=== WHAT THE EXERCISE ASKS ===
Here are some records; copy every line that holds the word "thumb".

+++

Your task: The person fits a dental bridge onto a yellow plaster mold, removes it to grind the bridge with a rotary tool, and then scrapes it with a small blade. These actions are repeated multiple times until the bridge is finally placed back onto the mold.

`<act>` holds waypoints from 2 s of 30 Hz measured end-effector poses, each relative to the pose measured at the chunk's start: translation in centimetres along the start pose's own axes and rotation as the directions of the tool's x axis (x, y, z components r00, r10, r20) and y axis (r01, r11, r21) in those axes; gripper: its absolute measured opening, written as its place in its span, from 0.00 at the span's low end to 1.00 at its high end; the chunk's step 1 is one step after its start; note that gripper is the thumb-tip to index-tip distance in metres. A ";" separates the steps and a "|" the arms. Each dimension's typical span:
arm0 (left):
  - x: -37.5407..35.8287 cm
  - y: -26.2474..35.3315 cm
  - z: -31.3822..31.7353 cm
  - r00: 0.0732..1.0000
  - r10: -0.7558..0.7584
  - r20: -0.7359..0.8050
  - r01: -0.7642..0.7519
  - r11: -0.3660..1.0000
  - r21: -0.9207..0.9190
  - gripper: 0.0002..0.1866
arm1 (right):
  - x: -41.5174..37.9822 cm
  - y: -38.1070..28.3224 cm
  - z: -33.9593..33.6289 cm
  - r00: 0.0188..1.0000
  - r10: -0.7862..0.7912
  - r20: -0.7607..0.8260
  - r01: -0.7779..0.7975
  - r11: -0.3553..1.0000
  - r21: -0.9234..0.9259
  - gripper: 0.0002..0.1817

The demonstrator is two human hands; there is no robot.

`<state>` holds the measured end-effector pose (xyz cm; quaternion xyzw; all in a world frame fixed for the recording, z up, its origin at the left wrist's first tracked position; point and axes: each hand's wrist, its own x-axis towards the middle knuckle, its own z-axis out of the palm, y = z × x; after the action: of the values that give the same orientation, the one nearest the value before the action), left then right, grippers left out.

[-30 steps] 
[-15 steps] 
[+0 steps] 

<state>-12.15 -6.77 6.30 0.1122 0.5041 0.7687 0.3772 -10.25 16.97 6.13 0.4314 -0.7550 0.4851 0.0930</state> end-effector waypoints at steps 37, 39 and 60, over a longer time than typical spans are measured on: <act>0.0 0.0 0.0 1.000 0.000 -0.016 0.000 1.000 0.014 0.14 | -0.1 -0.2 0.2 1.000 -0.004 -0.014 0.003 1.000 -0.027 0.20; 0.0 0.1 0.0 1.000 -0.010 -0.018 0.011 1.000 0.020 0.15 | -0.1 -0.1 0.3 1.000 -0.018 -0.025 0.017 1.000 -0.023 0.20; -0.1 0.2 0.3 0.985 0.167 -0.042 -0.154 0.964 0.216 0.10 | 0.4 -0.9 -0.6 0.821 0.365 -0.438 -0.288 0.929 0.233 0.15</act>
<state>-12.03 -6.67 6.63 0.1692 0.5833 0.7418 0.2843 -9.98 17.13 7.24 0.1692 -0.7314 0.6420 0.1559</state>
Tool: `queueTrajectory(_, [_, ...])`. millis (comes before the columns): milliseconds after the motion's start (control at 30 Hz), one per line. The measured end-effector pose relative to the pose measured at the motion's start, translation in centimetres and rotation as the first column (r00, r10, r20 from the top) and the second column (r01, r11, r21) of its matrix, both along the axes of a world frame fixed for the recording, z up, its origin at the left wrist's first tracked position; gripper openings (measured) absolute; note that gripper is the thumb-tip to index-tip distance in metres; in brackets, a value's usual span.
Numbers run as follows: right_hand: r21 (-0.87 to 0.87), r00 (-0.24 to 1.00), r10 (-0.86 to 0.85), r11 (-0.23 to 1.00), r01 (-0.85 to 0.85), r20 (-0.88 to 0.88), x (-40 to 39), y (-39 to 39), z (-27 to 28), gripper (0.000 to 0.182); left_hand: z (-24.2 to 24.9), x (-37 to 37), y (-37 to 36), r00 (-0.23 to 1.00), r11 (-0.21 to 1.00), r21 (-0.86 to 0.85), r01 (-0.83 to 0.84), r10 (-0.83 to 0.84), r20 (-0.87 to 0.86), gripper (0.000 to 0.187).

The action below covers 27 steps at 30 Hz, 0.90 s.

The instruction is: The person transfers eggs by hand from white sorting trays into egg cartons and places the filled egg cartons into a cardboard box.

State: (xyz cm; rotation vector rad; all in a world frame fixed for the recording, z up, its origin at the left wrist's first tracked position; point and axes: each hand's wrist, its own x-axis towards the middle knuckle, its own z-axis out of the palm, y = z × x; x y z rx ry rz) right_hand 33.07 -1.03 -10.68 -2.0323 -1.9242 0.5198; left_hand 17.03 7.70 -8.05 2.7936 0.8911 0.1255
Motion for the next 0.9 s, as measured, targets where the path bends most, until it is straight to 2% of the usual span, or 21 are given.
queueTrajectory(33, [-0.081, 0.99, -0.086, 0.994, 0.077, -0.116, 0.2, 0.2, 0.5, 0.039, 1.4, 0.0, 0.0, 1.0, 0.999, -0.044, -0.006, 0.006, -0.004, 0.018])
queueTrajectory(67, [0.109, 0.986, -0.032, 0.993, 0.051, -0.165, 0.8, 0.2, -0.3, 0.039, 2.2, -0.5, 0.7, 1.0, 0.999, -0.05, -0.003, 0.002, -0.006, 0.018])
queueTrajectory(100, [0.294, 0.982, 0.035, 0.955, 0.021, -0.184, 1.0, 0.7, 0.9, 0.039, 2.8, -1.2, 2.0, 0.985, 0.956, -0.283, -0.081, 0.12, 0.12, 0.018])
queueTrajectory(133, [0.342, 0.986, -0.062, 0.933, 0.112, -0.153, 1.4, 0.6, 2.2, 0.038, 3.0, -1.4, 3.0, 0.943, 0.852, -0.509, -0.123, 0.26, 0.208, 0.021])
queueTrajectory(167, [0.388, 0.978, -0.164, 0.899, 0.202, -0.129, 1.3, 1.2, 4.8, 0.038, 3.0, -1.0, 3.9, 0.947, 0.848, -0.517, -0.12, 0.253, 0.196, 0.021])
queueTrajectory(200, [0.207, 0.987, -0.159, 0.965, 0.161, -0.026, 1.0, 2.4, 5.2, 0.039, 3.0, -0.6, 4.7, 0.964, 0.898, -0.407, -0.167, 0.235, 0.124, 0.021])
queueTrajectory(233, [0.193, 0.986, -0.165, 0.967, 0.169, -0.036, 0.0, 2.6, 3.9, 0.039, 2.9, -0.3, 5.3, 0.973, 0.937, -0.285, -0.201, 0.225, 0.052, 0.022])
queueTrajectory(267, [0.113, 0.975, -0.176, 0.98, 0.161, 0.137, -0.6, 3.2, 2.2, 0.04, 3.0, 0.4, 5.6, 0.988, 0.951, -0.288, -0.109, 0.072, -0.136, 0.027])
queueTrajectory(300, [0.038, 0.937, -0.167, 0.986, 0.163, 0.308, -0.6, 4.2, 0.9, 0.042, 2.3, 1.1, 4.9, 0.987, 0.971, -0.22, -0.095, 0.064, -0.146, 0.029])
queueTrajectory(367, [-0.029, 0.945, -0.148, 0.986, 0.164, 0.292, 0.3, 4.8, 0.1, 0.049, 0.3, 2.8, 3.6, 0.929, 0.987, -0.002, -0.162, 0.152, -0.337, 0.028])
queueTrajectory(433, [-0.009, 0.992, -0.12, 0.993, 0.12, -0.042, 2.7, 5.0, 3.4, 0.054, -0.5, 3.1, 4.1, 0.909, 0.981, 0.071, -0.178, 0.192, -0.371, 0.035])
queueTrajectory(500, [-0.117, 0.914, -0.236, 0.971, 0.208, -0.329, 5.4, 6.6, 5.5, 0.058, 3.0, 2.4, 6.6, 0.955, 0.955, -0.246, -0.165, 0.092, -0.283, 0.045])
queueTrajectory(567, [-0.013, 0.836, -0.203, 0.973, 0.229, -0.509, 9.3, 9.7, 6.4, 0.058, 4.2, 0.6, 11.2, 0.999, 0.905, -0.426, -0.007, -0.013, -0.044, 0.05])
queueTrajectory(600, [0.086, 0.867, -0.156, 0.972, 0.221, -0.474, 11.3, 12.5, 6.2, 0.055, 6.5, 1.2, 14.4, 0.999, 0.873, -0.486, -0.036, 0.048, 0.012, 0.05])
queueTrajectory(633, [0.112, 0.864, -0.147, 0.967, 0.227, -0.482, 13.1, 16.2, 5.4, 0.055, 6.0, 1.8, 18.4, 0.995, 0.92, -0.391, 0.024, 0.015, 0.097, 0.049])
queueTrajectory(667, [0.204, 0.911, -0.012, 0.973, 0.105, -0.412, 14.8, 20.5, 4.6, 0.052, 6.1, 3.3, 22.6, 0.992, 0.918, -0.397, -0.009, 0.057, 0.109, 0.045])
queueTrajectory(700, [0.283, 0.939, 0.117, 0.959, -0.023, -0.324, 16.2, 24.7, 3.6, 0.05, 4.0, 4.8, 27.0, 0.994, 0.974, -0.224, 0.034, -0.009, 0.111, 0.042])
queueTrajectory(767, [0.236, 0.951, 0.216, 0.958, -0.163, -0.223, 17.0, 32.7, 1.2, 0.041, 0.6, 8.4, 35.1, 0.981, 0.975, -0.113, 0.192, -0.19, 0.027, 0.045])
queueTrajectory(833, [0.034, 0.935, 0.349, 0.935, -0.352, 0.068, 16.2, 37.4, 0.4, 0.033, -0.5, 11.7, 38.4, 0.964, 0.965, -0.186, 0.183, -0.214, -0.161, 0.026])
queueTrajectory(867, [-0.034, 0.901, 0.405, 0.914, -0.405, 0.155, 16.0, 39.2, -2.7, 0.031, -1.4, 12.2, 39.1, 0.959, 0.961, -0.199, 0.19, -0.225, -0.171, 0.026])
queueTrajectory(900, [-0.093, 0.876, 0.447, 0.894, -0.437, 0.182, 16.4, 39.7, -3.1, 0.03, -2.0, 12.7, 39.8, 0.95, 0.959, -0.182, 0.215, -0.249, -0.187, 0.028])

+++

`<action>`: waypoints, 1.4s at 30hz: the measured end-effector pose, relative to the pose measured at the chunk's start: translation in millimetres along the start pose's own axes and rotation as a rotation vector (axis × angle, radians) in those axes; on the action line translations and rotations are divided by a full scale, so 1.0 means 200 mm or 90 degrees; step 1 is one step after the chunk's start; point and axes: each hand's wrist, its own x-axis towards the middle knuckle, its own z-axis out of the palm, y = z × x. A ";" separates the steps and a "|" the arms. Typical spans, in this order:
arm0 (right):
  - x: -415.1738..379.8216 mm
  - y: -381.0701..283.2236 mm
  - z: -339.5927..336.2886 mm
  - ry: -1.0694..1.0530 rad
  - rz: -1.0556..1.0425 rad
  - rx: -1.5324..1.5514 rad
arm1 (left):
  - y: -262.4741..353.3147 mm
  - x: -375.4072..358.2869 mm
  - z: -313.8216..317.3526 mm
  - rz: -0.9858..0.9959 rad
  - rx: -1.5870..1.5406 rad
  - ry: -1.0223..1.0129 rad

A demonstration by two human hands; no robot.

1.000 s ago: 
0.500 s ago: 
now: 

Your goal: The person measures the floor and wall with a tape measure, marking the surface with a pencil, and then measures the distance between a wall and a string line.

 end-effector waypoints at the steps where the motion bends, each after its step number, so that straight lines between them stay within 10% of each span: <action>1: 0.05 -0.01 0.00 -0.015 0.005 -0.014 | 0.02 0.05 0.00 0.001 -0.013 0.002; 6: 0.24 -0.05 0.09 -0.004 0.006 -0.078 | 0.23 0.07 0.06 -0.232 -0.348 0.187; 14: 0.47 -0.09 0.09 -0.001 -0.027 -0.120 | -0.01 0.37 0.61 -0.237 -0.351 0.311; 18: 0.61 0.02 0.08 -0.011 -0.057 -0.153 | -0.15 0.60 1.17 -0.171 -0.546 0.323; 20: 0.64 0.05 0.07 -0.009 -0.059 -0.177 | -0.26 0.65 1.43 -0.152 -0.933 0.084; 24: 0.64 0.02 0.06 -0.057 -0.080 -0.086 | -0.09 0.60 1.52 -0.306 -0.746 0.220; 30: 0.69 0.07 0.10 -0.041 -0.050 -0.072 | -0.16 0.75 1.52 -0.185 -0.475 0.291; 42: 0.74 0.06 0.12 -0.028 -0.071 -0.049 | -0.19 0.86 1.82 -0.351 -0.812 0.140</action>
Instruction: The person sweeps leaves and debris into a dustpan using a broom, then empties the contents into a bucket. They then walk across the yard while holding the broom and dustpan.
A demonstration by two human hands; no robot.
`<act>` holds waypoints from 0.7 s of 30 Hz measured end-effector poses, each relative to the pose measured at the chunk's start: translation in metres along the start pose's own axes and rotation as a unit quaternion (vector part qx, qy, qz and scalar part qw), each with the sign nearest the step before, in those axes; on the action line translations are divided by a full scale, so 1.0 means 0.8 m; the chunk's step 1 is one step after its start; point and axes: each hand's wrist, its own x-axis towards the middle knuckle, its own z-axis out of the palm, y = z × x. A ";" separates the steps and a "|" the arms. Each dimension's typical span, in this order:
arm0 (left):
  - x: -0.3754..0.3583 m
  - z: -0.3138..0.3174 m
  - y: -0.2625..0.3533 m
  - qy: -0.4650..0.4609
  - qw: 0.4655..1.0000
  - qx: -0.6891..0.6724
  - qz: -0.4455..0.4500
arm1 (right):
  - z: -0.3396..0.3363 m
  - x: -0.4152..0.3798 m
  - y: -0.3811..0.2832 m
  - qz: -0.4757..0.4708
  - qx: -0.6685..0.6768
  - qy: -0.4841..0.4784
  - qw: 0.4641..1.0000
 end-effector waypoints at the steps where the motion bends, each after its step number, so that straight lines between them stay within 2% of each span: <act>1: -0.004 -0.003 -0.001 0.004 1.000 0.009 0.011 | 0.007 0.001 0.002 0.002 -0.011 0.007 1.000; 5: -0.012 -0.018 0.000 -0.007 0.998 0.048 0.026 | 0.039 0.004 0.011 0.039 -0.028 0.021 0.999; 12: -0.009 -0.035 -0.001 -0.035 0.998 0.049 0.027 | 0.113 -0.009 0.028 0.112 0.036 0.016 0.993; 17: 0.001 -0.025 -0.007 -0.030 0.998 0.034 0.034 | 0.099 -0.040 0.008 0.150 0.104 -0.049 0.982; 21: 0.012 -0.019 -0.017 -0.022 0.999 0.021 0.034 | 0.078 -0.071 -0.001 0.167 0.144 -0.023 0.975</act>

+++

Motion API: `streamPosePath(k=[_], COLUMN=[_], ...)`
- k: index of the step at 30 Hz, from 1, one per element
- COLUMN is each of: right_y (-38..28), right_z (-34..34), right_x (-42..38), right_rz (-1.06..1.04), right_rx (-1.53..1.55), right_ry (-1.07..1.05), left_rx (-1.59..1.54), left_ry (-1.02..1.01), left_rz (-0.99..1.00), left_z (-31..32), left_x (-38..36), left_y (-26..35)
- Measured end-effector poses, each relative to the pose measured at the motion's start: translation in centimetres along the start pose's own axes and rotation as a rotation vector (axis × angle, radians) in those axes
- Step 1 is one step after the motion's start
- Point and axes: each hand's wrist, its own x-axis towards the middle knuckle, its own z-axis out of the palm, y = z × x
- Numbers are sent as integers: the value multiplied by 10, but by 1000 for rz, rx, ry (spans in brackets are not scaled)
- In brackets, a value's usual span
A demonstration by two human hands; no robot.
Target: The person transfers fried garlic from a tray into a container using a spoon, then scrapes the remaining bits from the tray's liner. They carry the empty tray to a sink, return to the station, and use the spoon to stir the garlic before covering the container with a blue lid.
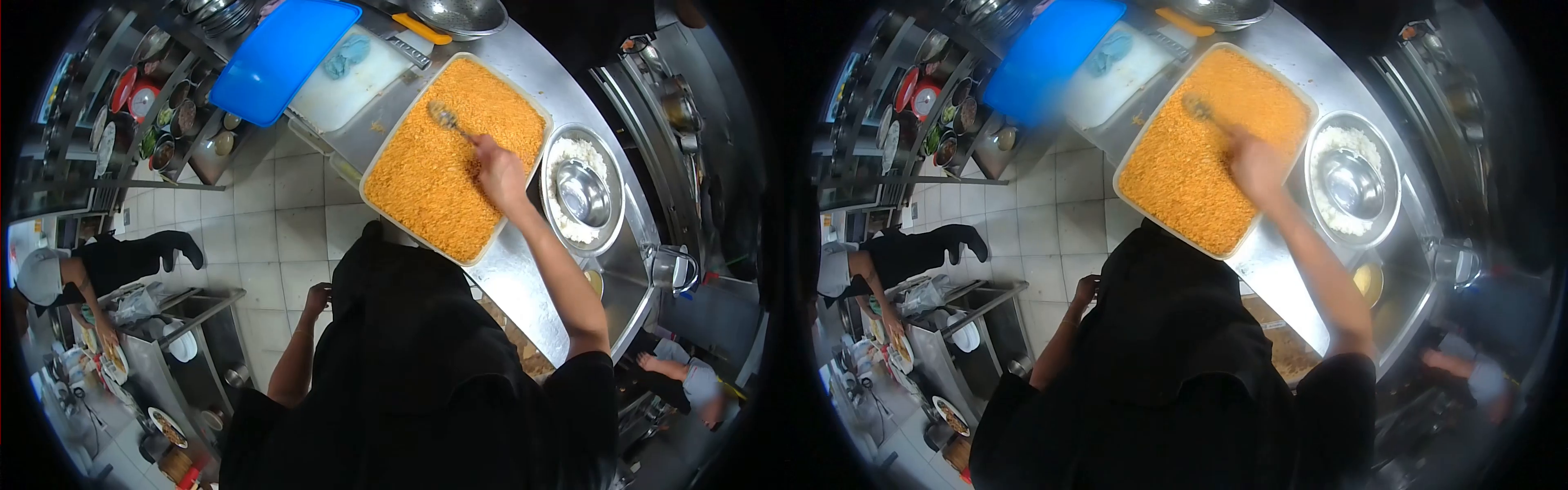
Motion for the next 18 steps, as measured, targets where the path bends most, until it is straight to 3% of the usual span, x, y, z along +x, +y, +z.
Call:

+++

=== ANSWER BOX ===
`<act>` holds waypoints from 2 s of 30 Hz measured end-effector poses, each relative to the pose measured at the chunk's start: translation in centimetres along the start pose's own axes and rotation as the directions of the tool's x axis (x, y, z components r00, r10, r20) and y axis (r01, r11, r21) in those axes; gripper: its absolute measured opening, written as its place in its span, from 0.00 at the span's low end to 1.00 at its high end; the chunk's step 1 is one step after its start; note that gripper is the thumb-tip to index-tip distance in metres. A ";" separates the steps and a "|" the arms. Each dimension's typical span:
Tool: `queueTrajectory(_, [_, ...])`. millis (comes before the columns): milliseconds after the motion's start (control at 30 Hz), one per line. The measured end-effector pose relative to the pose measured at the motion's start, translation in centimetres and rotation as the first column (r00, r10, r20 from the top) and the second column (r01, r11, r21) of its matrix, both along the axes of a world frame fixed for the recording, z up, its origin at the left wrist's first tracked position; gripper openings (measured) absolute; note that gripper is the thumb-tip to index-tip distance in metres; in brackets, a value's usual span.

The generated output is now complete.